Context
Character string literals are and have always been non-const in C. The current standard draft n1570 says in 6.4.5/6:
The multibyte character sequence [resulting from concatenation of adjacent string literals, -ps] is then used to initialize an array of static storage duration and length just sufficient to contain the sequence. For character string literals, the array elements have
type char [and not const char, -ps].
The reason is, of course, that originally they were indeed usually writable. The program itself was writable; there was even self-modifying code. That is related because the string literals are produced and stored "together with the program" by the compiler.
It is modern memory management -- i.e., a matter of advanced machine architecture -- which makes it at all possible to generate a hardware exception when the program's memory is accessed. It is a matter of security to use that possibility. Not all architectures (can) do that, even today, and compilers may have options to control where strings go (e.g. -fwritable-strings
with old gccs).
This Code
Grammatically the code is compliant, semantically it is UB per 6.4.5/7 in n1570: "If the program attempts to modify such an array, the behavior is
undefined."
Compilers could warn when addresses of string literals are assigned to non-const variables (or used to initialize non-const parameters in function calls), but the common ones I tried don't warn which puzzles me a bit -- a lot of implemented warnings seem less important and noisier.
strcpy()
As to the specifics of strcpy()
: Some comments said that "the compiler doesn't know what strcpy()
does". That is more often than not misleading:
- The standard library functions are well-defined by the standard. This knowledge could be used in the compiler. For example, tools like
lint
usually know about such semantics.
- The compiler and the default standard library are often developed in close cooperation and come as a bundle; because there is a great deal of interaction between compiler and library with regard to compiling the library itself, compiler bootstrapping etc. there is usually an exchange between both projects on a regular basis.
- Compilers are free to replace library functions with intrinsics, which would give them very intimate knowledge.
gcc
Indeed, gcc happens to replace strcpy
and many other functions with built-ins, so it does have first-hand information that the first address will be written to. It just does not use it.
Another gcc intrinsic is printf()
, and here the compiler uses its knowledge of printf
's semantics to warn about format errors. That clearly demonstrates that a warning would be possible for strcpy()
as well.
As an aside, gcc does warn about "abc"[1] = 0;
. That is interesting because I had thought that the strcpy()
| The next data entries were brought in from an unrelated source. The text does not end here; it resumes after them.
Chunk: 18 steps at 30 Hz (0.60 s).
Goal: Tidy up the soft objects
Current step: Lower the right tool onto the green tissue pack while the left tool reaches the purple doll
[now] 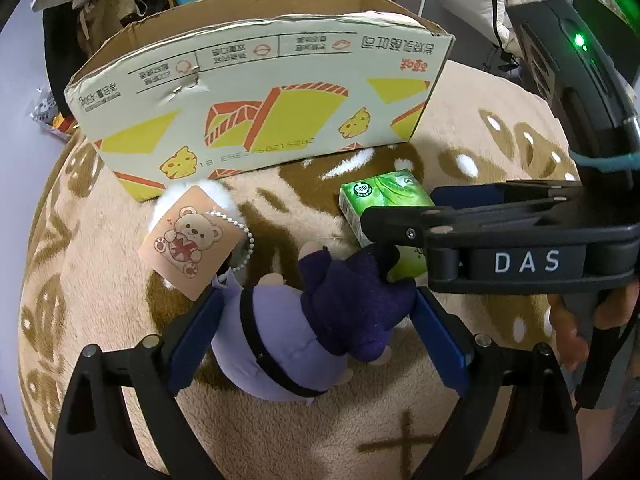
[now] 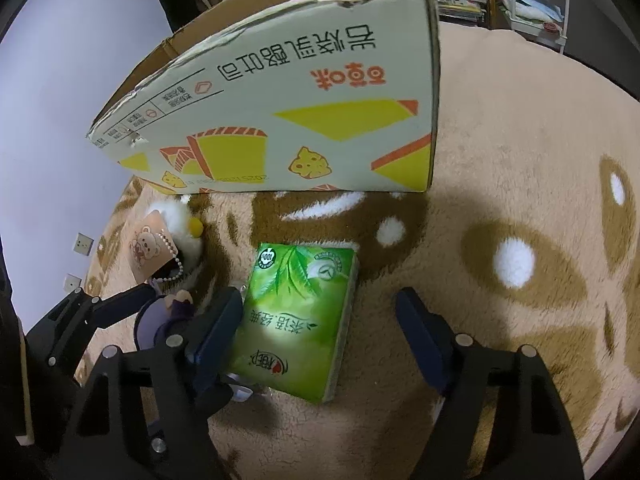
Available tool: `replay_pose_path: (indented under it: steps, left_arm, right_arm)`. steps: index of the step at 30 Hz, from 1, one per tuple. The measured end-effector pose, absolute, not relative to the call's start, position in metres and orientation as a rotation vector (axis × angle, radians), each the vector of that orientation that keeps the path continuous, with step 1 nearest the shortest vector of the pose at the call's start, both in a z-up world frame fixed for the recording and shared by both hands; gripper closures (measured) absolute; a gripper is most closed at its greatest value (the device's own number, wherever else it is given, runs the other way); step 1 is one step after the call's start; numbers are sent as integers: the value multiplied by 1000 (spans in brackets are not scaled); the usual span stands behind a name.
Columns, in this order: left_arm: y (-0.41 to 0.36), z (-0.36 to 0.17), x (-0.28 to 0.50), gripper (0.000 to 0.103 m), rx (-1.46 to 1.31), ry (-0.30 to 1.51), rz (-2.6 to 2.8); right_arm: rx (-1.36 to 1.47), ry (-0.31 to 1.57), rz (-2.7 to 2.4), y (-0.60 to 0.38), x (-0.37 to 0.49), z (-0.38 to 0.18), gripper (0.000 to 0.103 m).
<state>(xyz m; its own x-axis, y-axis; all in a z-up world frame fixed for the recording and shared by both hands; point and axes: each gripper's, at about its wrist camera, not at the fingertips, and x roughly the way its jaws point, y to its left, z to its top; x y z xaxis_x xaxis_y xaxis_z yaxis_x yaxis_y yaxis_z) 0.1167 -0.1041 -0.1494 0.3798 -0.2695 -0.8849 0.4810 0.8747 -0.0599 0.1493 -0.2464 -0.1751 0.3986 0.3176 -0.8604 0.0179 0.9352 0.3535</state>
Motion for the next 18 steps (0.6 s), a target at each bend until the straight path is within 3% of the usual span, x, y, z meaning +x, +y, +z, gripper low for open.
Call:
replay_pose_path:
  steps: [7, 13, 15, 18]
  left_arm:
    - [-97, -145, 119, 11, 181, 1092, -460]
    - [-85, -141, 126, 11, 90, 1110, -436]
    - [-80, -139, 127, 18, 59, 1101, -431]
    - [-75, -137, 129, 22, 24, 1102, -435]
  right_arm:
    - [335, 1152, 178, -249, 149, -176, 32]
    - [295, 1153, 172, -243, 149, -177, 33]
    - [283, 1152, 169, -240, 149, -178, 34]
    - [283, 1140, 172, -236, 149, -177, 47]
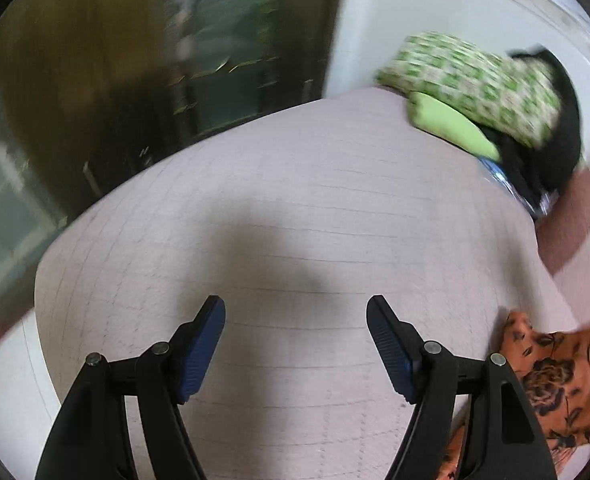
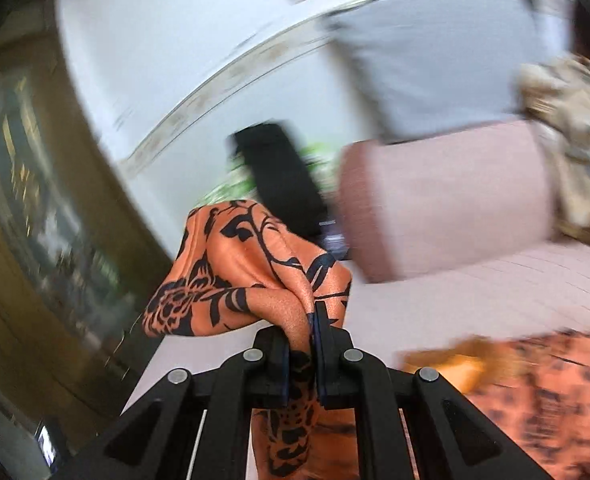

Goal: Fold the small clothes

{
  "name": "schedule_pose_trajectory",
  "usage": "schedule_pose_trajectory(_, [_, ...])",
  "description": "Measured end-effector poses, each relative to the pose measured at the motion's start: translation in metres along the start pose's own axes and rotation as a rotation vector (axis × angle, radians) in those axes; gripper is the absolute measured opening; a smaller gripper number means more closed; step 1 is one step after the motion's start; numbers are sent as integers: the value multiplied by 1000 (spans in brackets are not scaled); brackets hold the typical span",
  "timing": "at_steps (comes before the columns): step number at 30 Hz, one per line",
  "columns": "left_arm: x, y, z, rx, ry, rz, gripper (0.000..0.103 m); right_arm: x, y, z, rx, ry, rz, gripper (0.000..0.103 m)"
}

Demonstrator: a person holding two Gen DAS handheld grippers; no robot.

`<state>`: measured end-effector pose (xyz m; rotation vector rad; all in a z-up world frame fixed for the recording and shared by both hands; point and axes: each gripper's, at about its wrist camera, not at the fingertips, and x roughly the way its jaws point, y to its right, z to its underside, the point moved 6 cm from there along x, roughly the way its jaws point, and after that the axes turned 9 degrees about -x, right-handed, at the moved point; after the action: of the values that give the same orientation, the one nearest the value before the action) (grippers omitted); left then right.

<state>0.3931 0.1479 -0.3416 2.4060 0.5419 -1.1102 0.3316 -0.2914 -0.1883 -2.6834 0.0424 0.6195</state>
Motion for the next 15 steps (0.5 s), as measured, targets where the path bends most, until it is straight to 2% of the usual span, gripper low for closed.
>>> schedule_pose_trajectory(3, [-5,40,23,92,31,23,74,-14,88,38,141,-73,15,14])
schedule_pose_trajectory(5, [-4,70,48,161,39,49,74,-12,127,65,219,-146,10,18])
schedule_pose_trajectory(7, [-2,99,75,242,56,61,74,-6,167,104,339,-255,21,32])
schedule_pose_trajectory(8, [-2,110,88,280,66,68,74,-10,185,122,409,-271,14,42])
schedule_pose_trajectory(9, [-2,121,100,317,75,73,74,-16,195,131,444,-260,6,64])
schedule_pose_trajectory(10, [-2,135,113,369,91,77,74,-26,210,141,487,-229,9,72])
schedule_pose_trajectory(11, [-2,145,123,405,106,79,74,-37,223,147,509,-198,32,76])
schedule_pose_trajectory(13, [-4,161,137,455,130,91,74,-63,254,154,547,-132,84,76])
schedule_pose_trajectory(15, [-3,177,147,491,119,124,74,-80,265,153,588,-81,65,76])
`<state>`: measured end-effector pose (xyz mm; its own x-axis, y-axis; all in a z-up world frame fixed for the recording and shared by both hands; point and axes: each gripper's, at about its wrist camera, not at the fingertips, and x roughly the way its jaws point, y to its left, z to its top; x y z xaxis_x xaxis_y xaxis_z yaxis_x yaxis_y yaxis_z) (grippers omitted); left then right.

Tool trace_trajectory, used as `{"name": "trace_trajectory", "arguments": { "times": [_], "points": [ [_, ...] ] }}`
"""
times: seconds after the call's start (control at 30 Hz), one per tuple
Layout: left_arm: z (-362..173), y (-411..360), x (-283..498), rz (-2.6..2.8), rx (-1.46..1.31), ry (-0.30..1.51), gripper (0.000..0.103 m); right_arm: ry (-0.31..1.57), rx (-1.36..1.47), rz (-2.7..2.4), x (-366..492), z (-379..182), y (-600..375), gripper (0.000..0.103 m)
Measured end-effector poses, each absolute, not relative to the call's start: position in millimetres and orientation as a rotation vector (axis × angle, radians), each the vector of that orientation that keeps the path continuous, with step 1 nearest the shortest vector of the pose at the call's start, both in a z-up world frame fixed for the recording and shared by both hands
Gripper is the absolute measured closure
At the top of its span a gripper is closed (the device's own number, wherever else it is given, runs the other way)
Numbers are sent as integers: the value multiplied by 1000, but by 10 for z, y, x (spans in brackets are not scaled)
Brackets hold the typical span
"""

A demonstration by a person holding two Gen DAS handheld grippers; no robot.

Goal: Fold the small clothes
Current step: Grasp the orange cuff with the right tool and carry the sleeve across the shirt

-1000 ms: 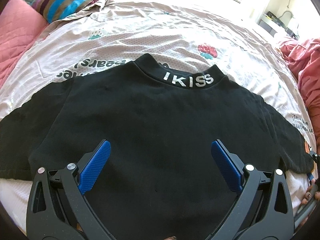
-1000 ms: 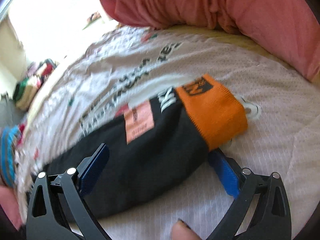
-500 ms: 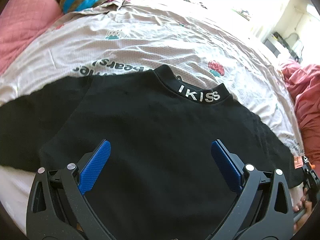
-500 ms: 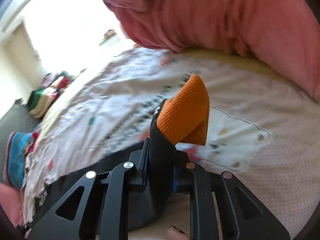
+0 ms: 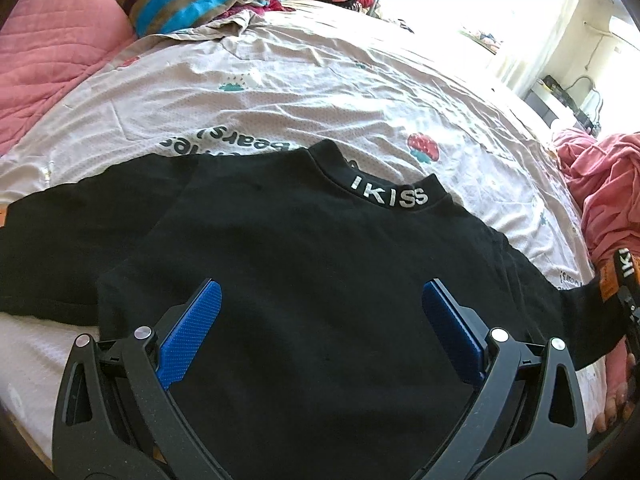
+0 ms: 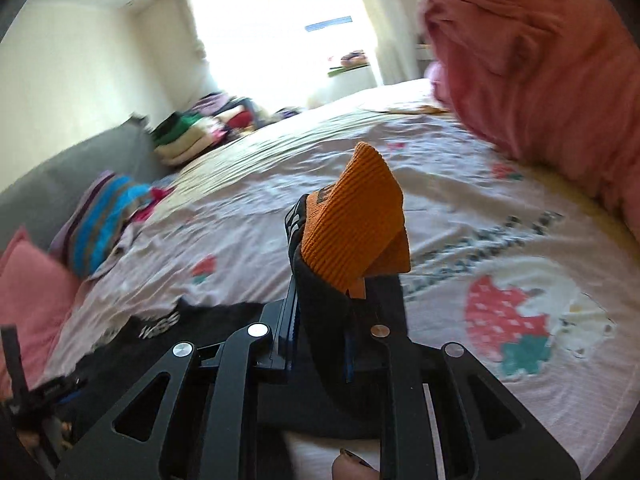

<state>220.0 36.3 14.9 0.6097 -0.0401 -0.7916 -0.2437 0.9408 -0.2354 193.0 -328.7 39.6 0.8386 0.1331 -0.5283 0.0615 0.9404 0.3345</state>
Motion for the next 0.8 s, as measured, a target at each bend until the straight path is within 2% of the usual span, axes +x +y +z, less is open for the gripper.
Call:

intrinsic would be inlined (it must be short) so that with -O3
and possibly -flto
at some point the equivalent of "destination"[i] = "Source"[i];
would actually be visible to the compiler and trigger that same warning.
Other Compilers
I tested VC 2013, gcc 5.3.0, gcc 4.7.2 and clang 3.7.1. None of them emits a warning for passing a string literal to strcpy()
, but cremno pointed out that VC offers the /analyze
option which catches the error.